Here’s something that may come as a surprise: A new study has found people with fatty liver disease who consume alcohol in modest amounts are half as likely to develop hepatitis as non-drinkers with the same condition.
The study, led by researchers at the University of California-San Diego School of Medicine, may be one of the first to suggest alcohol can actually be good for the liver for some people.
The findings, published in The Journal of Hepatology, are based on analysis of the health records of 600 liver patients.
"Our study showed that those people with modest alcohol intake – two drinks or less daily – had half the odds of developing [hepatitis] than people who drank no alcohol," said lead researcher Dr. Jeffrey Schwimmer, director of the Fatty Liver Clinic at Rady Children's Hospital-San Diego. "The reasons aren't entirely clear.”
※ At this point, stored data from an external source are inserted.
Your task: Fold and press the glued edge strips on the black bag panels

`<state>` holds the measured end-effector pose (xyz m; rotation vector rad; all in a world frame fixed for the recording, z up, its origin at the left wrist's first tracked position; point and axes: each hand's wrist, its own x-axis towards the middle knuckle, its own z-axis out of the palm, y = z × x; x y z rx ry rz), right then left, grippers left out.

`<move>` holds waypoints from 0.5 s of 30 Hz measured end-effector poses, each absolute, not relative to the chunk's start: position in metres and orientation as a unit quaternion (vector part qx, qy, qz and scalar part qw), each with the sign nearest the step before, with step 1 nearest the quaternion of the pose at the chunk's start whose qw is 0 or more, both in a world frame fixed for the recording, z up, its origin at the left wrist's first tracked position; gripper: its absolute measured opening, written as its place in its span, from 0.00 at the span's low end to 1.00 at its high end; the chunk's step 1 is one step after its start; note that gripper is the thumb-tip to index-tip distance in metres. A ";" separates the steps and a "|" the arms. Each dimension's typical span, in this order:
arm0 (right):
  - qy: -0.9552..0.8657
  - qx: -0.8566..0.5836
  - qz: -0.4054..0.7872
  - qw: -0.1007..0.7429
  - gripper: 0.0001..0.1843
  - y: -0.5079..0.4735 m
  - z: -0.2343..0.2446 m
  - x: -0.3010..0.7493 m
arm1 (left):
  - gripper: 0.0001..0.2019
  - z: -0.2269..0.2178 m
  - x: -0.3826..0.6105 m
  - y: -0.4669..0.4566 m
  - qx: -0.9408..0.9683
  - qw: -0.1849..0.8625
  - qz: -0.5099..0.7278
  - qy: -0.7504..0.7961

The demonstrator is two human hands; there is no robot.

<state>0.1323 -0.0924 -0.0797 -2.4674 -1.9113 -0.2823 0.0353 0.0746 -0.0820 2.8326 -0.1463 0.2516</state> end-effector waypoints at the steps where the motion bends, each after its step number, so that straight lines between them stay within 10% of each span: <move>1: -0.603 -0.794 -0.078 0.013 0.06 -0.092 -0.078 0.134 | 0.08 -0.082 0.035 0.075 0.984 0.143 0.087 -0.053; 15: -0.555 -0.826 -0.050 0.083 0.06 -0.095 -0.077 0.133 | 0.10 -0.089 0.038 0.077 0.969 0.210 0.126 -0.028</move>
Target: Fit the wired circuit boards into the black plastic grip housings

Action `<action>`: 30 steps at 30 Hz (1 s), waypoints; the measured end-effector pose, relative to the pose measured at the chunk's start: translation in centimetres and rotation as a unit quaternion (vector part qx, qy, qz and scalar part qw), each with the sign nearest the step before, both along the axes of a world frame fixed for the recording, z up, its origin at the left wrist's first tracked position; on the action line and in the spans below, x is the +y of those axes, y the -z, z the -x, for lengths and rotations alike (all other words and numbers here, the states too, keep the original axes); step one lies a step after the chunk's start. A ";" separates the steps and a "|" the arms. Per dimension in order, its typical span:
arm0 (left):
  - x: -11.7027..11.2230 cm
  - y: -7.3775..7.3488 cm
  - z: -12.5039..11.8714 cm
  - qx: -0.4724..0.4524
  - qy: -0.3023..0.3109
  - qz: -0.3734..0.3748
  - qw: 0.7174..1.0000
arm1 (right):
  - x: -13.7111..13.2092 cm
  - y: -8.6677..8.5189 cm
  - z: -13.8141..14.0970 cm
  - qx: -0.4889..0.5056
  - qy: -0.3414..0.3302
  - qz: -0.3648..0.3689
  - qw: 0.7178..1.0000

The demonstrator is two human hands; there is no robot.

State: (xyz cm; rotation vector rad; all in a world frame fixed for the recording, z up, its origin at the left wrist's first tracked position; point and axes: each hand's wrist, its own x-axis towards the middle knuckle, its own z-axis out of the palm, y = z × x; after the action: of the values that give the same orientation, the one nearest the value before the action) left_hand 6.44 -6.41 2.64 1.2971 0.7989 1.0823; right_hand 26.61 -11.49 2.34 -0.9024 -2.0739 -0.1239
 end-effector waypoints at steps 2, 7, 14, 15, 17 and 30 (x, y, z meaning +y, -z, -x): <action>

Schwimmer said it’s possible that alcohol, which boosts “good” cholesterol (typically low in liver disease patients) may “improve insulin sensitivity…and have anti-inflammatory effects" in such patients.
For the study, researchers examined the effects of different types of alcohol, such as beer or spirits, on 600 liver patients. The study excluded anyone who averaged more than two alcoholic drinks per day or who reported consuming five or more drinks in a day (binge-drinking) at least once a month. All of the patients were at least 21 years of age.
Schwimmer said the findings indicate patients with liver disease should be treated individually.
"For a patient with cirrhosis or viral hepatitis, the data says even small amounts of alcohol can be bad,” he said. “But that may not be applicable to all forms of liver disease. Forty million Americans have [liver disease]. Physicians need to look at their patient's overall health."